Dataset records

- Opening Delimiter -

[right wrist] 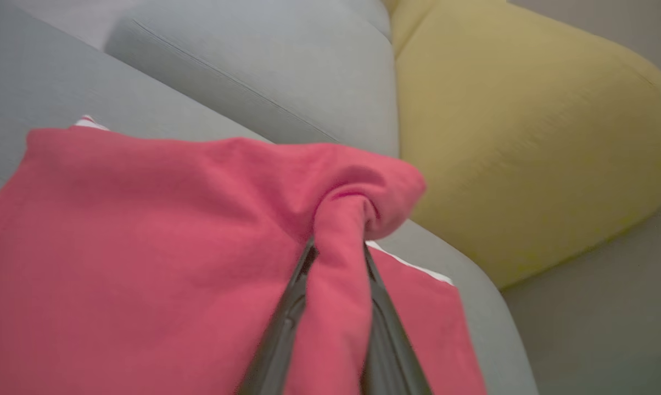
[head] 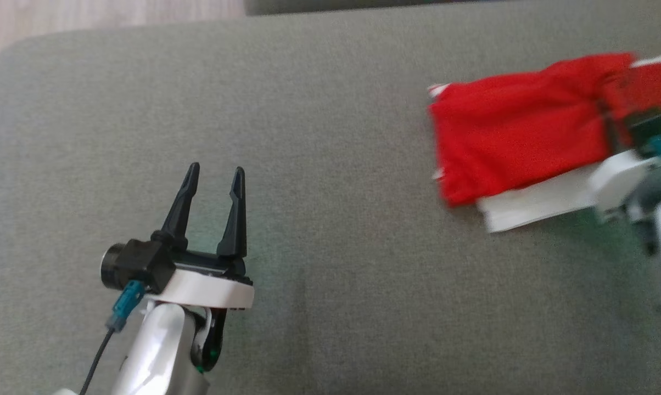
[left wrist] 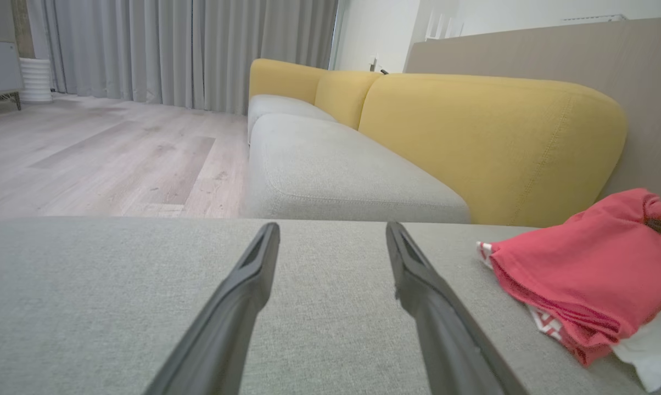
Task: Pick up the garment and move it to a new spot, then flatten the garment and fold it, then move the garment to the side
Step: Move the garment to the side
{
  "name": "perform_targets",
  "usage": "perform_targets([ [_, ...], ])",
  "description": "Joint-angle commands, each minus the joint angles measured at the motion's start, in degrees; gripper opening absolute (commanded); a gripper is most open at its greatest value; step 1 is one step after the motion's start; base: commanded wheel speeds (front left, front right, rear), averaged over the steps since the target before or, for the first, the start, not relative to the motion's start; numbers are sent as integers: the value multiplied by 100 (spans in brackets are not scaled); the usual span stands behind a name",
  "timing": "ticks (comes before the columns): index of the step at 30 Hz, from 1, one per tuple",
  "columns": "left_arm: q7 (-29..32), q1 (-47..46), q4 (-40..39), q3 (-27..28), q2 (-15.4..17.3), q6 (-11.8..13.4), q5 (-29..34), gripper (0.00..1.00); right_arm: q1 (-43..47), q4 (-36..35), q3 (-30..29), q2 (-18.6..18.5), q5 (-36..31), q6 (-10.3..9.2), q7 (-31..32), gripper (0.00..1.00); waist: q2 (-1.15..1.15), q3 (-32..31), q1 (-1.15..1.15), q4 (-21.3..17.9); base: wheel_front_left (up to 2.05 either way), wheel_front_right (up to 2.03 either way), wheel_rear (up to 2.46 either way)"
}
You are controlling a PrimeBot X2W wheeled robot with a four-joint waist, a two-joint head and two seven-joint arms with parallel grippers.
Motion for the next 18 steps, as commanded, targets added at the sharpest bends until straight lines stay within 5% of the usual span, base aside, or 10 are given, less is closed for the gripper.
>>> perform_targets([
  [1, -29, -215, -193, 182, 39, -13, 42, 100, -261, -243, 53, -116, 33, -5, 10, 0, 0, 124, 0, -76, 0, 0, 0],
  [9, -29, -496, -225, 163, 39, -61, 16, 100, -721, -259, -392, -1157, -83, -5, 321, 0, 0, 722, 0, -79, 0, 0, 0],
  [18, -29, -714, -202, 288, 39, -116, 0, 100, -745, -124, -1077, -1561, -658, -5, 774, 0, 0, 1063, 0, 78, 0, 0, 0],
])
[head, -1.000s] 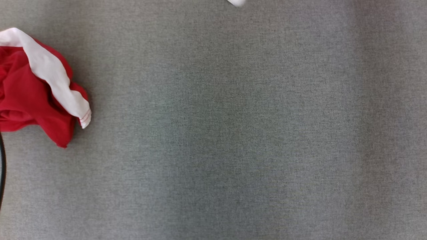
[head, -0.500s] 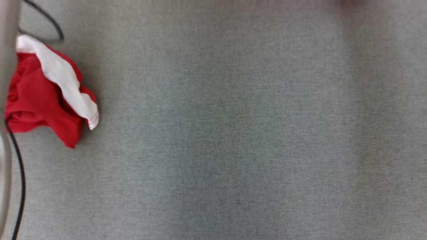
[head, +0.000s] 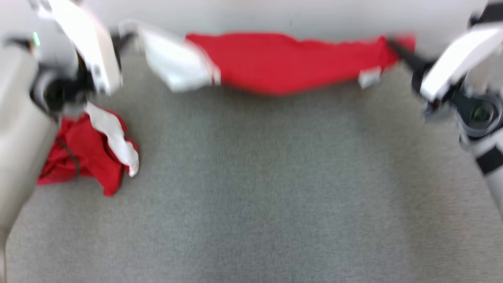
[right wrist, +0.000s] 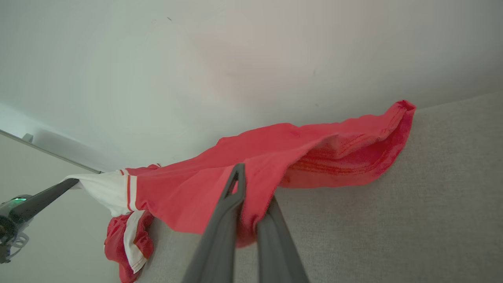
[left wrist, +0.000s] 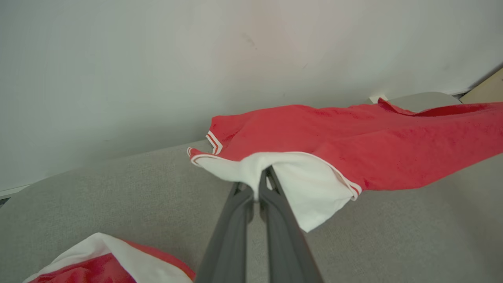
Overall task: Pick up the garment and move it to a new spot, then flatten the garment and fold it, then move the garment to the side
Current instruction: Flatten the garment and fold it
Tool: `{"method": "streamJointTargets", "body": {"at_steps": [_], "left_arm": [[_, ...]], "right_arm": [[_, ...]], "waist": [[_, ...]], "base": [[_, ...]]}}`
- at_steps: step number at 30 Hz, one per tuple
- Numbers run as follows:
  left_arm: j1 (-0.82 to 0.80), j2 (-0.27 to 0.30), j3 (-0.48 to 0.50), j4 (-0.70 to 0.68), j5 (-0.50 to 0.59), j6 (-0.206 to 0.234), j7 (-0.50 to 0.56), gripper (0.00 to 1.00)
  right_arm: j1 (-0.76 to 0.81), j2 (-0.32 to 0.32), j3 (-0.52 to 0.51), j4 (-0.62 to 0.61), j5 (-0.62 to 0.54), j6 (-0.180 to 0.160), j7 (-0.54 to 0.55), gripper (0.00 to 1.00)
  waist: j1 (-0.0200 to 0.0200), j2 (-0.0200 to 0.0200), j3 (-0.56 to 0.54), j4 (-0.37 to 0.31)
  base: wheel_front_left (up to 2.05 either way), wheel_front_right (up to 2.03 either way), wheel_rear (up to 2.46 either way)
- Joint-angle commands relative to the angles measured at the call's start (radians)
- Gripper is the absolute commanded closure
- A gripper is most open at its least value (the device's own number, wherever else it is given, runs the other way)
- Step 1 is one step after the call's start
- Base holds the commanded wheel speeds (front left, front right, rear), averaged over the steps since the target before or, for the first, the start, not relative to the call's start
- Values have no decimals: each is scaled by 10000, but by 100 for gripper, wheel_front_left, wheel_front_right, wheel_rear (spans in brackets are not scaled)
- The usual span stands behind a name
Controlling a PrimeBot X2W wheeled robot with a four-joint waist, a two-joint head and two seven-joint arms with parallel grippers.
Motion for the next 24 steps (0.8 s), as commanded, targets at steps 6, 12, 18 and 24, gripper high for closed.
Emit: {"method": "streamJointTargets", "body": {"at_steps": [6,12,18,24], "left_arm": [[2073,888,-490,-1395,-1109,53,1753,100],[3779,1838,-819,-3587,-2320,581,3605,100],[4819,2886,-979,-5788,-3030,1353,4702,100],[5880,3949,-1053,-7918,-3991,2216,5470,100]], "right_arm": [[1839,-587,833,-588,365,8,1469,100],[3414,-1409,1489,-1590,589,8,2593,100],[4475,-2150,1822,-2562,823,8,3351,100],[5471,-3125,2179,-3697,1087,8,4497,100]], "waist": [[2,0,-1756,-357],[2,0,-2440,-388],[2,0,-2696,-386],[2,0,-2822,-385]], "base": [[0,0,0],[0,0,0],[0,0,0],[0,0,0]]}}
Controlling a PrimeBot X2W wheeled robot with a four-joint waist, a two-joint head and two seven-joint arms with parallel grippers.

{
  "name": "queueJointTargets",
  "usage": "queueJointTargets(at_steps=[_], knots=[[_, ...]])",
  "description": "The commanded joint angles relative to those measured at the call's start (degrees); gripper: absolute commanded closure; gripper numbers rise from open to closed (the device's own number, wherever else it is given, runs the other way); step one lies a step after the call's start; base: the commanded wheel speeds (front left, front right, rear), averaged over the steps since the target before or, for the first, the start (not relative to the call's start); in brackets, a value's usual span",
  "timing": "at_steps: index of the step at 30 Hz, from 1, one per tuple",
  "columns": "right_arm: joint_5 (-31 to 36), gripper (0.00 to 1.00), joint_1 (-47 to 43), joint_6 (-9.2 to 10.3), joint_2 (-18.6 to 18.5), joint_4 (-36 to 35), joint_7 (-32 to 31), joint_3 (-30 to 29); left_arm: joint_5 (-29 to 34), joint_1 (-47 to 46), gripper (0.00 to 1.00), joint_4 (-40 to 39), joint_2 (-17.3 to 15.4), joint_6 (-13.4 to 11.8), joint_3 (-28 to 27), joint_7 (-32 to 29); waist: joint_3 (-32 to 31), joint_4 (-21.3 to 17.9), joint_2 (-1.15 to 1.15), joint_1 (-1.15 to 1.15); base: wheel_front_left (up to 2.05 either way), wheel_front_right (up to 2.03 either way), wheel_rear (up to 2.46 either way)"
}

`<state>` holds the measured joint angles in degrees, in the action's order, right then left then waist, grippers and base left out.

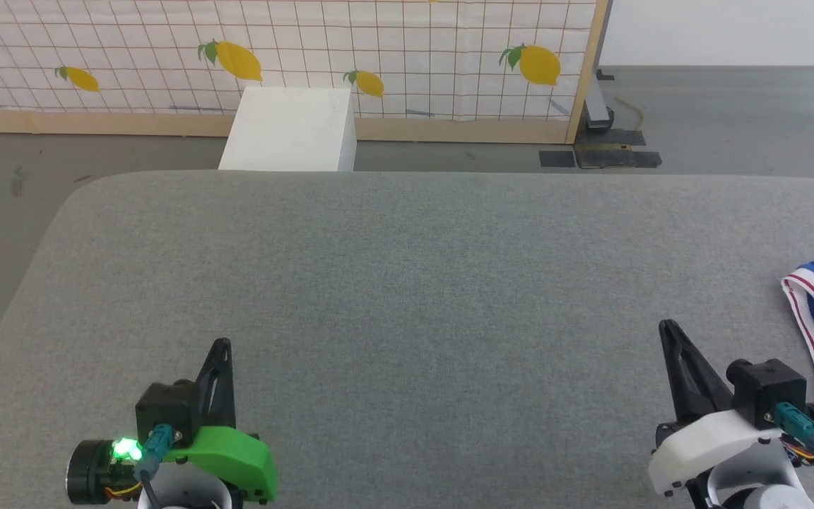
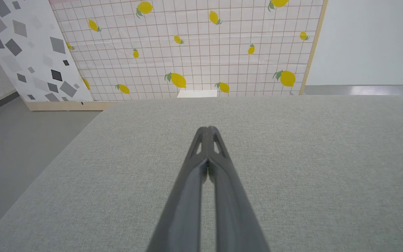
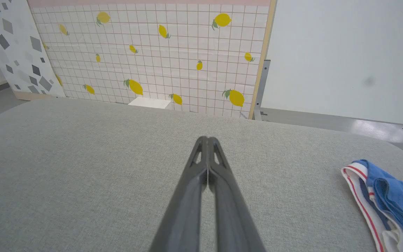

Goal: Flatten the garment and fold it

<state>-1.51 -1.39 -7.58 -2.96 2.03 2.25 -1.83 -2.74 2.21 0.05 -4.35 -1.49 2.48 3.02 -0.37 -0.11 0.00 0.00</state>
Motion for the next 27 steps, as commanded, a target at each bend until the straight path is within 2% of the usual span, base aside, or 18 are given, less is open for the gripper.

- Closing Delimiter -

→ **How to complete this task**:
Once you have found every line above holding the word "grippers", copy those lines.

→ **Written answer**:
You are controlling a PrimeBot X2W wheeled robot with a four-joint waist, a two-joint head and two seven-joint arms with parallel grippers.
Controlling a PrimeBot X2W wheeled robot with a four-joint waist, a two-joint head and two seven-joint arms with parallel grippers.
Controlling a PrimeBot X2W wheeled robot with a four-joint waist, a two-joint head and two seven-joint arms with parallel grippers.
`<state>` holds the measured joint angles in degrees, in the action's order, right then left then waist, grippers and base left out.

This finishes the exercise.